→ Activity: Copy out all the lines of the data that hold the word "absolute".

→ Material for this task:

= = = =

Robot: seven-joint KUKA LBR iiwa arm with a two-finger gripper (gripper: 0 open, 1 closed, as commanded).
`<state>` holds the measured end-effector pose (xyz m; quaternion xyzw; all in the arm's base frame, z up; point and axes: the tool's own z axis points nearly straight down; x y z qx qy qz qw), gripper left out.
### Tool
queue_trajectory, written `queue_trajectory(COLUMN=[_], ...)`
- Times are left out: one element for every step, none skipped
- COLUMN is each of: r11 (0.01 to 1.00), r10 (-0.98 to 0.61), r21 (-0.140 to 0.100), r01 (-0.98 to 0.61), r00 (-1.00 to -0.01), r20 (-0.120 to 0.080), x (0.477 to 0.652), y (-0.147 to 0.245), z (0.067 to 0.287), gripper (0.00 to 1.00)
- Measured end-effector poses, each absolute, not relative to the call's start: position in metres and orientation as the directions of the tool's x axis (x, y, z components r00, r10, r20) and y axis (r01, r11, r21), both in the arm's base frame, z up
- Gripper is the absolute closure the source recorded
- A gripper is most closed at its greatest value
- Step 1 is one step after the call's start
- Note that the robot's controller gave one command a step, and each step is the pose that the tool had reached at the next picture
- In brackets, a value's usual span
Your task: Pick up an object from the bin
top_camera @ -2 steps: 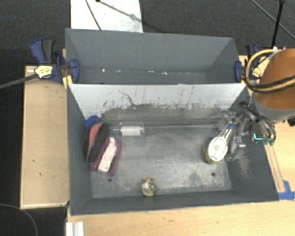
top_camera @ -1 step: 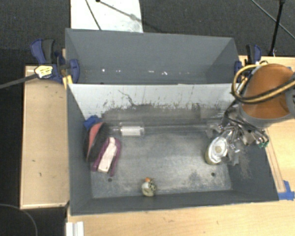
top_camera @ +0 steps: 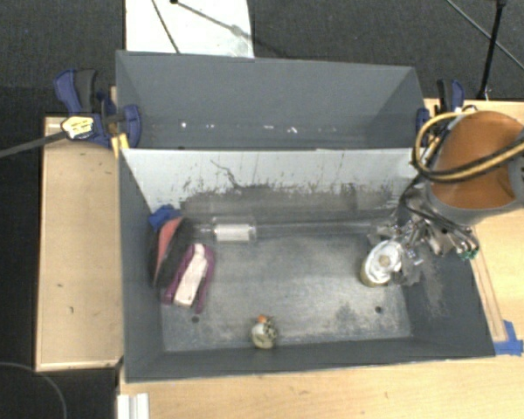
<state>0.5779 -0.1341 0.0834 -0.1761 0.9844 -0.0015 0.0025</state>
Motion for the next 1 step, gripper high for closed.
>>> queue_trajectory(r11=[0.933], r10=[-0.359], r21=[-0.006], r01=[-0.359], r00=[-0.933], r20=[-0.009], x=[0.5613], y=[-0.1487], z=[0.2337], gripper=[1.00])
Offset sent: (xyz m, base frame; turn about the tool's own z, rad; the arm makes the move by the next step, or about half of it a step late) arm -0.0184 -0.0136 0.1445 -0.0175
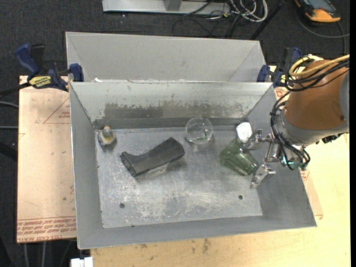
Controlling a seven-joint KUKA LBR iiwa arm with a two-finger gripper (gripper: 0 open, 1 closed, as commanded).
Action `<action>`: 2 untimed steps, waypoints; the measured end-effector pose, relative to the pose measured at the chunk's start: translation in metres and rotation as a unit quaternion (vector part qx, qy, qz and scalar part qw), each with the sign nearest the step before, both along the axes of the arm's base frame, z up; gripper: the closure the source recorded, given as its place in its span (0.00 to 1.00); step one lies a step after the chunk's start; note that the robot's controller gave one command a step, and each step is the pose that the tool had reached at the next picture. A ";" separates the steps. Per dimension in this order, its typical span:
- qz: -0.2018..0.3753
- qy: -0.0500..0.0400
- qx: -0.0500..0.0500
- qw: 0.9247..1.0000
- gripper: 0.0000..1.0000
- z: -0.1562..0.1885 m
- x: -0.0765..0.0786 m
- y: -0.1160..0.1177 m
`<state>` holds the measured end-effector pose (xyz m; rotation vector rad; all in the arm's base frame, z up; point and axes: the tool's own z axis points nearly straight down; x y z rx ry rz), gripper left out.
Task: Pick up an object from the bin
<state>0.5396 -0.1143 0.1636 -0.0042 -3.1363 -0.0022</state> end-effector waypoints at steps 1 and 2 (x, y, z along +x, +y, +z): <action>0.001 -0.003 -0.001 1.000 0.00 0.003 0.002 0.000; -0.035 -0.005 -0.001 0.999 1.00 -0.078 0.047 -0.004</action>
Offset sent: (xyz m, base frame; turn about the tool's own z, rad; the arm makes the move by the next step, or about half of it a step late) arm 0.0461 -0.0041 -0.0782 0.0715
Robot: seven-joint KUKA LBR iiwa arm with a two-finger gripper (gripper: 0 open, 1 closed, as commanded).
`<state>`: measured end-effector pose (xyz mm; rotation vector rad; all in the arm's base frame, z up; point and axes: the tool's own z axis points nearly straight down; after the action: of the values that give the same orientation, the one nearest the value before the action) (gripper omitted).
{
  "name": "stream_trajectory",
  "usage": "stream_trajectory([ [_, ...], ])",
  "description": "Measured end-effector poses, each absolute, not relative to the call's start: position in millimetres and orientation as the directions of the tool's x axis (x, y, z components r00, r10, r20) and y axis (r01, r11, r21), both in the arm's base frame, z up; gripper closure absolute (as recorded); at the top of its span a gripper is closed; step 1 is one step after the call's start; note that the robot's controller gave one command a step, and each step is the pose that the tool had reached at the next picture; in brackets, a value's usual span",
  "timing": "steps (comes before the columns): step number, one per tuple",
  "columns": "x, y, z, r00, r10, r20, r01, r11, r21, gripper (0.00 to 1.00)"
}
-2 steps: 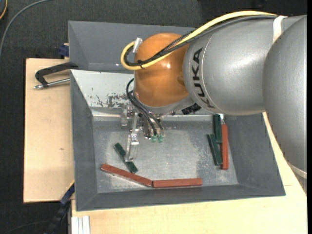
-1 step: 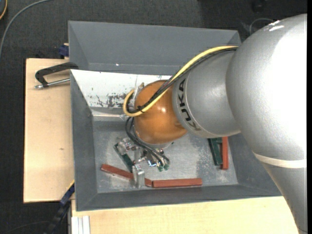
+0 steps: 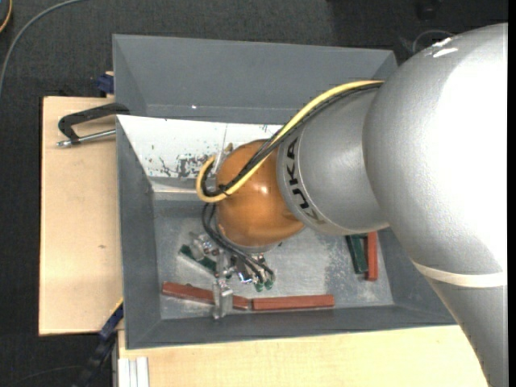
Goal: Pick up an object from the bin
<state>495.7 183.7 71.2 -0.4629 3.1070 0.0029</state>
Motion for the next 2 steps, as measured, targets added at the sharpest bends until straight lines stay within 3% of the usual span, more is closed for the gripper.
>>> stream_trajectory([
  [1,498.2,184.4,74.2,-0.957,-0.289,-0.01,-0.289,0.957,0.004,1.0],
  [2,495.9,183.1,71.0,-0.957,-0.29,-0.002,-0.29,0.957,0.002,0.0],
])
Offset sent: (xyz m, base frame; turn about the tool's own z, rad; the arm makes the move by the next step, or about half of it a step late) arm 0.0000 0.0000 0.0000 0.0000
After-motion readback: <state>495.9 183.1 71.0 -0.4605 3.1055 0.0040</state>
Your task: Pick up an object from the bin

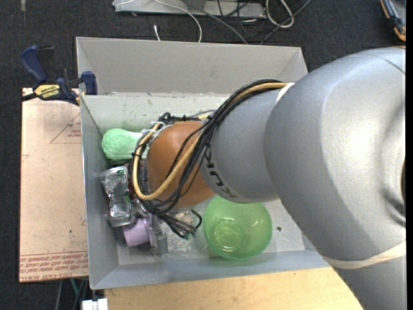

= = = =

→ Task answer:
- Measured end-effector poses, each absolute, not relative to the call's start: position in metres and orientation as the directions of the tool's x axis (x, y, z components r00, r10, r20) and y axis (r01, r11, r21), both in the arm's base frame, z up
- Gripper is the absolute closure the source recorded
  "description": "Measured end-effector poses, each absolute, not relative to the call's start: position in millimetres and orientation as the directions of the tool's x axis (x, y, z components r00, r10, r20) and y axis (r01, r11, r21), both in the arm's base frame, z up; gripper closure absolute (as recorded); at the top of its span a gripper is closed; step 1 is one step after the call's start; note that the robot's controller gave one command a step, and each step is the pose that the tool had reached at the next picture; in brackets, a value's usual span",

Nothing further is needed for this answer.